Exercise
Reply with nothing but how many lines in the entries below include "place".
===============
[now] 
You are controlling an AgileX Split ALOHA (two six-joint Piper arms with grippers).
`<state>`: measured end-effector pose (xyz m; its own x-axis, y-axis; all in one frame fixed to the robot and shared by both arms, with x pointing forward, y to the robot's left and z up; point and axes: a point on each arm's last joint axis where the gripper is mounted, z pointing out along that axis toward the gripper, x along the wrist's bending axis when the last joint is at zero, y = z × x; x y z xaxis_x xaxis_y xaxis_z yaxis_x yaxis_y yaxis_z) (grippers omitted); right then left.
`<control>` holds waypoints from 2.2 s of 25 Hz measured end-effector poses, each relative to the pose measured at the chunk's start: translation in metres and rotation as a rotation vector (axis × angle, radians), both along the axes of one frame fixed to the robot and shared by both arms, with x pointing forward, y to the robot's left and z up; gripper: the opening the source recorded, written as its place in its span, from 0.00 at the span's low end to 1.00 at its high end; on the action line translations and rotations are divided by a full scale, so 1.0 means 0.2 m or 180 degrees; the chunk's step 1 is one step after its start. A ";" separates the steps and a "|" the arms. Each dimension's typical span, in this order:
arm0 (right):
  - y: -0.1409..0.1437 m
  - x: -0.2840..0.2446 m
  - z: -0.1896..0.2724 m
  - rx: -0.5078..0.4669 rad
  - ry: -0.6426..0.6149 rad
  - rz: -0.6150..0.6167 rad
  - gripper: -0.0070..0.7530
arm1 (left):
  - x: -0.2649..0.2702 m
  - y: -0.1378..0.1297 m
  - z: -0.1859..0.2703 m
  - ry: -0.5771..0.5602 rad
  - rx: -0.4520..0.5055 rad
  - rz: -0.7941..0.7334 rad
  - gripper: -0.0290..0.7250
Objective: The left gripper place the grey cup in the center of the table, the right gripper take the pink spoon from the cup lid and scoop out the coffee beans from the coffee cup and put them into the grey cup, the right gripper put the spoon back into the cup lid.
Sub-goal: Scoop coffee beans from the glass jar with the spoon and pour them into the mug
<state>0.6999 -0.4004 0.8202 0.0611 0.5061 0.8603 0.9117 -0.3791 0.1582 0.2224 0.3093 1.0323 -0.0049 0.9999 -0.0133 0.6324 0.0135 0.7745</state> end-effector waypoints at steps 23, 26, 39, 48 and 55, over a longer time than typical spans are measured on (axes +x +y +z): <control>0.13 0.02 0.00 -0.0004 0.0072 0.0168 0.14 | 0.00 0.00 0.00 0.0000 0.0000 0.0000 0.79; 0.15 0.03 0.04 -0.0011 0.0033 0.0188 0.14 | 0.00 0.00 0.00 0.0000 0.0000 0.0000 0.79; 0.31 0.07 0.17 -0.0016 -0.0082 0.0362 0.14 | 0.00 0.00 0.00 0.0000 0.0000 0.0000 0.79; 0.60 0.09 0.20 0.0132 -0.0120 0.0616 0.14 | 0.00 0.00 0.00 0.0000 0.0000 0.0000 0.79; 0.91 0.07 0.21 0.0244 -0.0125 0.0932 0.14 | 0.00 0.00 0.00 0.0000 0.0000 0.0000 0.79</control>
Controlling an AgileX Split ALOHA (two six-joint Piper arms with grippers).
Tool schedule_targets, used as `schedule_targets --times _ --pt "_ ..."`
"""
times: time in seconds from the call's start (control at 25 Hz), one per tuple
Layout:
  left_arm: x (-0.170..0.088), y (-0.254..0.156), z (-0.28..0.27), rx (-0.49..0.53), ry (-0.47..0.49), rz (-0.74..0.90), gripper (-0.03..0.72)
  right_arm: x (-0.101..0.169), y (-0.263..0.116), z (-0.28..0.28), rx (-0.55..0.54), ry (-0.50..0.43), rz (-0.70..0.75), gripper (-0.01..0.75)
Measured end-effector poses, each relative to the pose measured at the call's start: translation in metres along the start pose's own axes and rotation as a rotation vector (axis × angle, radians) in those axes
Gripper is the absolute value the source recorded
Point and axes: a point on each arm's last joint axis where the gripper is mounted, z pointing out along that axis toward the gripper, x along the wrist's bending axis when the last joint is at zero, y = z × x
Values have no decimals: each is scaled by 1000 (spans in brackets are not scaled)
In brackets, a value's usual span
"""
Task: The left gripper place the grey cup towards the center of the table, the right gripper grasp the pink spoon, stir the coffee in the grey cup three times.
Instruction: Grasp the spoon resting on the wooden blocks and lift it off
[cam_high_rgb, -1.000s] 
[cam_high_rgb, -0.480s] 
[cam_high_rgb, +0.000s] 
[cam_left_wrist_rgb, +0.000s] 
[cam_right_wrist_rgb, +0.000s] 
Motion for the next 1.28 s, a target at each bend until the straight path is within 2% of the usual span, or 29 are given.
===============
Response to the task
3